Thursday May 16, 2024

When is a bourbon not a bourbon…..

To all intents and purposes Tennessee whiskey is bourbon. It must adhere to all the federal regulations required of bourbon, it’s aged in exactly the same way as bourbon and the grain bill is usually the same.

So what is so different about Tennessee whiskey and why is it even a ‘thing’?

The Lincoln County method was the original name for the process that turns ‘White Dog’ (bourbon) whiskey into Tennessee whiskey. Hailing from Lynchburg Tennessee, it could be argued that Jack Daniel’s was the original leading figure in the development of the Lincoln County method. Interestingly enough, the Jack Daniel’s distillery is no longer in Lincoln County due to a certain ‘relocation’ back in the 19th century when county boundaries were redrawn during the 1870’s, so that the inhabitants of any county were no more than one day’s ride away from a courthouse.

As the name implies, the Lincoln County process originated in and was developed and practiced in Lincoln County. However, we only know the method began to be used in the early 19th century but exactly when and why is uncertain. Some say it came about in an attempt to produce a smoky ‘Scotch’ style of whiskey. Others say it was an attempt to smooth out the somewhat rough whiskey produced back in the day. Whatever the driving force behind its invention, today it enjoys a federal classification all unto itself.

In basic terms, the Lincoln County process involves the filtration of the ‘new make’ spirit through charcoal before it enters the cask for maturation.

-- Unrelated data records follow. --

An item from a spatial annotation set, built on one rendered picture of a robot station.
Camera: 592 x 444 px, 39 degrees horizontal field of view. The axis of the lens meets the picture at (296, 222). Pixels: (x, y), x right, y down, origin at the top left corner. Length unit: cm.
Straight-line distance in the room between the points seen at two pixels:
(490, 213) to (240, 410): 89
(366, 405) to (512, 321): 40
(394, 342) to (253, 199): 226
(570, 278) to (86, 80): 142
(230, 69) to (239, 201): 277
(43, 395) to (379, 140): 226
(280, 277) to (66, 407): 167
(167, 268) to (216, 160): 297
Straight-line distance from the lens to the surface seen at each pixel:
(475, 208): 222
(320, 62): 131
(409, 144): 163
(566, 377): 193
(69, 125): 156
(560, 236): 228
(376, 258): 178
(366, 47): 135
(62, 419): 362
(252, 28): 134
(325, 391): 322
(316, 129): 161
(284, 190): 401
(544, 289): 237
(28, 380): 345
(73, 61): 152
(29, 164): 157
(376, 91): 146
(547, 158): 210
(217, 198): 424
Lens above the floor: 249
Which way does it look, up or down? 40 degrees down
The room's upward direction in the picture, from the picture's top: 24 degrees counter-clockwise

As sugar maple trees are indigenous and plentiful in Tennessee, it stands to reason this was the natural wood of choice for the pioneering distillers, especially as sugar maple makes such excellent charcoal. The process is a simple but effective one. Maple trees are felled, sawn up and allowed to air dry for several months. It’s reported that air dried wood as opposed to kiln dried wood, makes far better charcoal, burning much cleaner and hotter, which gives a far better charcoal yield from the amount of wood used.

The charcoal is then crushed into small pieces, the size of which is critical. It should be small enough to optimise maximum surface area interaction with the spirit, yet not too small to prevent the sprit filtering through the charcoal bed too slowly, or indeed, at all.

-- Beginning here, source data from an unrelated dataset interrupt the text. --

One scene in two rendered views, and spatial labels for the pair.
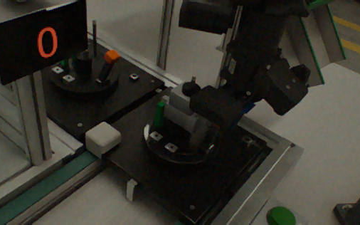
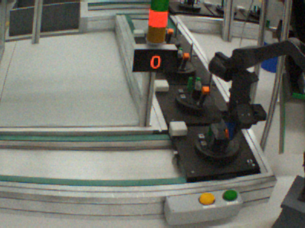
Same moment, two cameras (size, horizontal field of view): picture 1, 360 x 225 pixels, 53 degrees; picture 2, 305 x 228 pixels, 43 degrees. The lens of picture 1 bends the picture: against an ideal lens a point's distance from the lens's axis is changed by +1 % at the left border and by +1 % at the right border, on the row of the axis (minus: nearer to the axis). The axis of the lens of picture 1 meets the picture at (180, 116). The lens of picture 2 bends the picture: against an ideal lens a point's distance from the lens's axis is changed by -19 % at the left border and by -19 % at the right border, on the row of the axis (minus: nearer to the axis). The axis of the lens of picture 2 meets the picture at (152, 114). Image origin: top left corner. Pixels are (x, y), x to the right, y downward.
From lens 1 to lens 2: 0.84 m
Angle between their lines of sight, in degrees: 37
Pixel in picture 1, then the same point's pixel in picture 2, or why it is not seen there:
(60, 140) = (159, 123)
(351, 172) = not seen: hidden behind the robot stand
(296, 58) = not seen: outside the picture
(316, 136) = not seen: outside the picture
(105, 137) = (178, 127)
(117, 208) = (164, 164)
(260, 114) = (288, 170)
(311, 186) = (277, 209)
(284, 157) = (264, 179)
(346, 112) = not seen: outside the picture
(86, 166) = (162, 140)
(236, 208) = (214, 184)
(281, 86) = (239, 112)

The charcoal is then placed in a container, where the new make spirit is drip fed onto its surface. Care has to be taken that the spirit doesn’t ‘channel’ its way down through the charcoal, as this will bypass the whole intended purpose. Gravity pulls the spirit down through the charcoal, which can take several days, depending on the size and scale of the operation. When it finally emerges from the filtration, the difference can be significant.

The resulting Tennessee whiskey is said to be sweeter, with a less grain character than its bourbon counterpart. The suggested reasoning behind this, is that the filtration removes a lot of the grain taste from the spirit and thus enables more of a pronounced barrel contribution in the matured whiskey. Since the charred white American oak of the barrel contributes substantial vanilla and caramel notes during maturation, it stands to reason that the reduced grain flavour leaves more room for the barrel notes to prevail.

At Penrock Distillery, we don’t make Tennessee whiskey. In fact, we can’t! ‘Tennessee Whiskey’ is a regionalisation, so we can’t technically make it in Cornwall. However, a rose by any other
Who knows, you may see us experiment with a ‘Lincoln County’ Cornish whiskey at some point in the future.